**Data:**

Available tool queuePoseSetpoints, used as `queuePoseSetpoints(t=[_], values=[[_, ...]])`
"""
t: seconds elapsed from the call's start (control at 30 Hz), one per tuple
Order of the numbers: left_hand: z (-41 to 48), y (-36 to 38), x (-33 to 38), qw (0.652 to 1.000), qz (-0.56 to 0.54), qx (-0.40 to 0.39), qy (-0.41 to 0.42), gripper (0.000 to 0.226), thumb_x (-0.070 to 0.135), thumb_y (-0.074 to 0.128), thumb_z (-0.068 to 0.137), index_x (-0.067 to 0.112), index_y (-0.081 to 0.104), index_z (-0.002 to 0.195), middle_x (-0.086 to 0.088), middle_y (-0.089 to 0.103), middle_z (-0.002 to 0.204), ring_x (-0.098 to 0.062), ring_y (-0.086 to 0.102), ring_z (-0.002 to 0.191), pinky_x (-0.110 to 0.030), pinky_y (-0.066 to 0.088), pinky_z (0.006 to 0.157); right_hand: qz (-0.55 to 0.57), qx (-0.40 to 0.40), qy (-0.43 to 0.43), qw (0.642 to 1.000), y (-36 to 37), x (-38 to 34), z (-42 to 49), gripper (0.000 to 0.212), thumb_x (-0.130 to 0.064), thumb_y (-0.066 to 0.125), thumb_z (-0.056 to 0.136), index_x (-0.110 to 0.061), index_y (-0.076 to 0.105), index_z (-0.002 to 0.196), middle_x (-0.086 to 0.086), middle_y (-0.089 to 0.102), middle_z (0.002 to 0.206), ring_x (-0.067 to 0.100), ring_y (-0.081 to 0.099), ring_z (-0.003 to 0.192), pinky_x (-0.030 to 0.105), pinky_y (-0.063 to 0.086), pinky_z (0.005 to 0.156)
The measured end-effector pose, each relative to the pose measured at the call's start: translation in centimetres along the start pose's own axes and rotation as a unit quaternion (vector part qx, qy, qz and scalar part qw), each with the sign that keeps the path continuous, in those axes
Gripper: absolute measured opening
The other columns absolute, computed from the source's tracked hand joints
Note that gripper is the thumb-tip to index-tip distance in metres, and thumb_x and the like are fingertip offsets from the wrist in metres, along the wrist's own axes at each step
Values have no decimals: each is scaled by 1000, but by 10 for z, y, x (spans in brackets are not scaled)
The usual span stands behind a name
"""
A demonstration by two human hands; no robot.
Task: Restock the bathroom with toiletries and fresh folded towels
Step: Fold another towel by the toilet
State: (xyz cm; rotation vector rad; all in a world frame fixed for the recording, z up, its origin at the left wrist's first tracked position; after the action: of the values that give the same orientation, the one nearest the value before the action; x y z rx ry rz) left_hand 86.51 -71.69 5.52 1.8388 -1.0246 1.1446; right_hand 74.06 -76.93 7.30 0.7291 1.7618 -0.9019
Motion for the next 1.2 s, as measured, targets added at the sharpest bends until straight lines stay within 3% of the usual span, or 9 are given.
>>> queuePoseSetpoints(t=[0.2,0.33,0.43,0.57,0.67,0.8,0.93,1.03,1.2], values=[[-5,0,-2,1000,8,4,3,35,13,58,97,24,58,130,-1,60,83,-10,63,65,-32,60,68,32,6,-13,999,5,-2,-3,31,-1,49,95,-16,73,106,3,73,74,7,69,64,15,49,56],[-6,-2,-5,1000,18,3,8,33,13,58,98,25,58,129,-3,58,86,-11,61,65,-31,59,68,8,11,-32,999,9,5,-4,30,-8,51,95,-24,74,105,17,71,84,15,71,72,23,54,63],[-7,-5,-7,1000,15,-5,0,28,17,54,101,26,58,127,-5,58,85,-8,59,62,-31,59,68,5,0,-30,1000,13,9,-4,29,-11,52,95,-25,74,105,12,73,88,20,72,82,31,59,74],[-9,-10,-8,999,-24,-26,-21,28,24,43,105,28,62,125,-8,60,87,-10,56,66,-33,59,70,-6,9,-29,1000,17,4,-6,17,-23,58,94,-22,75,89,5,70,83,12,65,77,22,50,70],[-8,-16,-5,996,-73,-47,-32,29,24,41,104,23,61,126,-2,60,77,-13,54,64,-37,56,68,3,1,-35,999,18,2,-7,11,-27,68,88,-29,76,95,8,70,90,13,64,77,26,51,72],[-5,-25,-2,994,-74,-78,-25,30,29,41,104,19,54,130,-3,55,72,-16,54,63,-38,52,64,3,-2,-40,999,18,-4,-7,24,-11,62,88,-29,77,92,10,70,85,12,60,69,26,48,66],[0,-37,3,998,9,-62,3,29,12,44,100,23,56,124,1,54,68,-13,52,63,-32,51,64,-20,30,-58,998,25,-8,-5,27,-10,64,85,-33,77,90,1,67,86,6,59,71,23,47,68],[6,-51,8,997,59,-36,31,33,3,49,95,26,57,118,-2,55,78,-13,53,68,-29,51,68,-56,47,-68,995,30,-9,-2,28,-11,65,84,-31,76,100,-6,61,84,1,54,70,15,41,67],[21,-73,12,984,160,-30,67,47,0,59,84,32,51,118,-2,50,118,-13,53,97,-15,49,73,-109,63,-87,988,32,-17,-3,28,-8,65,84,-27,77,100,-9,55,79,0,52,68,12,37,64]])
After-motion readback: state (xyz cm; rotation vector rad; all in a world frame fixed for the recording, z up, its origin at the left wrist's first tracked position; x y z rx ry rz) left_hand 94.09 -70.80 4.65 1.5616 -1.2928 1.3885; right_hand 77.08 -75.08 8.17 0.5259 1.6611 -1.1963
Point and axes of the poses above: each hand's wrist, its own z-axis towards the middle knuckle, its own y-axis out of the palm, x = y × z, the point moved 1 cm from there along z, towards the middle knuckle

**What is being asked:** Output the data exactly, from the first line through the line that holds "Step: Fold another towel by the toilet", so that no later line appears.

**Finished exercise:**
Available tool queuePoseSetpoints, used as `queuePoseSetpoints(t=[_], values=[[_, ...]])`
"""
t: seconds elapsed from the call's start (control at 30 Hz), one per tuple
Order of the numbers: left_hand: z (-41 to 48), y (-36 to 38), x (-33 to 38), qw (0.652 to 1.000), qz (-0.56 to 0.54), qx (-0.40 to 0.39), qy (-0.41 to 0.42), gripper (0.000 to 0.226), thumb_x (-0.070 to 0.135), thumb_y (-0.074 to 0.128), thumb_z (-0.068 to 0.137), index_x (-0.067 to 0.112), index_y (-0.081 to 0.104), index_z (-0.002 to 0.195), middle_x (-0.086 to 0.088), middle_y (-0.089 to 0.103), middle_z (-0.002 to 0.204), ring_x (-0.098 to 0.062), ring_y (-0.086 to 0.102), ring_z (-0.002 to 0.191), pinky_x (-0.110 to 0.030), pinky_y (-0.066 to 0.088), pinky_z (0.006 to 0.157); right_hand: qz (-0.55 to 0.57), qx (-0.40 to 0.40), qy (-0.43 to 0.43), qw (0.642 to 1.000), y (-36 to 37), x (-38 to 34), z (-42 to 49), gripper (0.000 to 0.212), thumb_x (-0.130 to 0.064), thumb_y (-0.066 to 0.125), thumb_z (-0.056 to 0.136), index_x (-0.110 to 0.061), index_y (-0.076 to 0.105), index_z (-0.002 to 0.196), middle_x (-0.086 to 0.086), middle_y (-0.089 to 0.102), middle_z (0.002 to 0.206), ring_x (-0.067 to 0.100), ring_y (-0.081 to 0.099), ring_z (-0.003 to 0.192), pinky_x (-0.030 to 0.105), pinky_y (-0.063 to 0.086), pinky_z (0.005 to 0.156)
The measured end-effector pose, each relative to the pose measured at the call's start: translation in centimetres along the start pose's own axes and rotation as a unit quaternion (vector part qx, qy, qz and scalar part qw), each with the sign that keeps the path continuous, in those axes
Gripper: absolute measured opening
The other columns absolute, computed from the source's tracked hand joints
Note that gripper is the thumb-tip to index-tip distance in metres, and thumb_x and the like are fingertip offsets from the wrist in metres, along the wrist's own axes at each step
Values have no decimals: each is scaled by 1000, but by 10 for z, y, x (spans in brackets are not scaled)
The usual span stands behind a name
"""
A demonstration by two human hands; no robot.
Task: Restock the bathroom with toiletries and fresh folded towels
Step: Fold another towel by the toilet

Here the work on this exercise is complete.